> WHAT IS REQUIRED: Take the entries below and retype them exactly.

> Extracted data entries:
....
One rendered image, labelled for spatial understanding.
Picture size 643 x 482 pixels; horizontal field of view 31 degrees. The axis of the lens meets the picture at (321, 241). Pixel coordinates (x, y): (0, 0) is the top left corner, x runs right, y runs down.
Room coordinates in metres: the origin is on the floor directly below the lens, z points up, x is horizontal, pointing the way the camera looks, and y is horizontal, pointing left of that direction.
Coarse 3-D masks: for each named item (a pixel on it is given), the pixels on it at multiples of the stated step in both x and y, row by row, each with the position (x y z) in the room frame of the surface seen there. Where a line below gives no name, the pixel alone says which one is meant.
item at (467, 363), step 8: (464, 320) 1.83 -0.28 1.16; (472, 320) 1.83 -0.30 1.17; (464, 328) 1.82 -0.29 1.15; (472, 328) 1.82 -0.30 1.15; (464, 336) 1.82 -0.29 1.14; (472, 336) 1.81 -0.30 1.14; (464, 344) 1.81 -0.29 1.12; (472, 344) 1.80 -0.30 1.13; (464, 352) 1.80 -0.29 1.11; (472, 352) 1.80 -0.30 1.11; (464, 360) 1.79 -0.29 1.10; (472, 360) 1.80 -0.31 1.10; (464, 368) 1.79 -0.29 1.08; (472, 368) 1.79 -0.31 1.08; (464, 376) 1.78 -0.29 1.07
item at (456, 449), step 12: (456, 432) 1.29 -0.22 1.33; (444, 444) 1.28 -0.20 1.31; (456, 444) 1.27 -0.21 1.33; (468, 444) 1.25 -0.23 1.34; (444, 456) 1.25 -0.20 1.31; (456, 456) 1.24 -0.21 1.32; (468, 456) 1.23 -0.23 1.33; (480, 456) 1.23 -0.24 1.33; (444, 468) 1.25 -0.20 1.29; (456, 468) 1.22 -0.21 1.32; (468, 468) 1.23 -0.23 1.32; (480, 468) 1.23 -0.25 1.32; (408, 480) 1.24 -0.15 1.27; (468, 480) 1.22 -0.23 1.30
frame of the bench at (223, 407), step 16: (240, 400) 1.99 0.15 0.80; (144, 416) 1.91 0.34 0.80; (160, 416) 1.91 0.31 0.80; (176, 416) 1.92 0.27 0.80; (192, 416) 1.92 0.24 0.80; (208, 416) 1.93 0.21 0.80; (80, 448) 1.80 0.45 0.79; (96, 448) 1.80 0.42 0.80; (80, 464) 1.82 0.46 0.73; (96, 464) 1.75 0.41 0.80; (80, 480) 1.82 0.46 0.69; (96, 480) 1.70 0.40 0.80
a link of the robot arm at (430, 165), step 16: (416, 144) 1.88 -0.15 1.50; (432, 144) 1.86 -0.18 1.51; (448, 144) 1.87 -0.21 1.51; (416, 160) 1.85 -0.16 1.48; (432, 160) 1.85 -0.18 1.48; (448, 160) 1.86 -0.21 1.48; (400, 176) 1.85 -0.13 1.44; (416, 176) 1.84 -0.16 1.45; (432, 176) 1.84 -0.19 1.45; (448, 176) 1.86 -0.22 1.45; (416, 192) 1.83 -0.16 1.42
....
> EXPECTED ANSWER:
One rendered image, labelled for spatial understanding.
Picture size 643 x 482 pixels; horizontal field of view 31 degrees. The axis of the lens meets the picture at (321, 241). Pixel coordinates (x, y): (0, 0) is the top left corner, x runs right, y runs down.
Room coordinates in metres: the origin is on the floor directly below the lens, z points up, x is horizontal, pointing the way the camera looks, and y is horizontal, pointing left of that direction.
Coarse 3-D masks: for each named item (a pixel on it is given), the pixels on it at multiples of the stated step in both x and y, row by row, each with the position (x y z) in the room frame of the surface seen there. Where a line below gives no name, the pixel alone says which one is meant.
item at (467, 363), step 8: (464, 320) 1.83 -0.28 1.16; (472, 320) 1.83 -0.30 1.17; (464, 328) 1.82 -0.29 1.15; (472, 328) 1.82 -0.30 1.15; (464, 336) 1.82 -0.29 1.14; (472, 336) 1.81 -0.30 1.14; (464, 344) 1.81 -0.29 1.12; (472, 344) 1.80 -0.30 1.13; (464, 352) 1.80 -0.29 1.11; (472, 352) 1.80 -0.30 1.11; (464, 360) 1.79 -0.29 1.10; (472, 360) 1.80 -0.31 1.10; (464, 368) 1.79 -0.29 1.08; (472, 368) 1.79 -0.31 1.08; (464, 376) 1.78 -0.29 1.07
item at (456, 449), step 12: (456, 432) 1.29 -0.22 1.33; (444, 444) 1.28 -0.20 1.31; (456, 444) 1.27 -0.21 1.33; (468, 444) 1.25 -0.23 1.34; (444, 456) 1.25 -0.20 1.31; (456, 456) 1.24 -0.21 1.32; (468, 456) 1.23 -0.23 1.33; (480, 456) 1.23 -0.24 1.33; (444, 468) 1.25 -0.20 1.29; (456, 468) 1.22 -0.21 1.32; (468, 468) 1.23 -0.23 1.32; (480, 468) 1.23 -0.25 1.32; (408, 480) 1.24 -0.15 1.27; (468, 480) 1.22 -0.23 1.30
frame of the bench at (223, 407), step 16: (240, 400) 1.99 0.15 0.80; (144, 416) 1.91 0.34 0.80; (160, 416) 1.91 0.31 0.80; (176, 416) 1.92 0.27 0.80; (192, 416) 1.92 0.24 0.80; (208, 416) 1.93 0.21 0.80; (80, 448) 1.80 0.45 0.79; (96, 448) 1.80 0.42 0.80; (80, 464) 1.82 0.46 0.73; (96, 464) 1.75 0.41 0.80; (80, 480) 1.82 0.46 0.69; (96, 480) 1.70 0.40 0.80
a link of the robot arm at (430, 165), step 16: (416, 144) 1.88 -0.15 1.50; (432, 144) 1.86 -0.18 1.51; (448, 144) 1.87 -0.21 1.51; (416, 160) 1.85 -0.16 1.48; (432, 160) 1.85 -0.18 1.48; (448, 160) 1.86 -0.21 1.48; (400, 176) 1.85 -0.13 1.44; (416, 176) 1.84 -0.16 1.45; (432, 176) 1.84 -0.19 1.45; (448, 176) 1.86 -0.22 1.45; (416, 192) 1.83 -0.16 1.42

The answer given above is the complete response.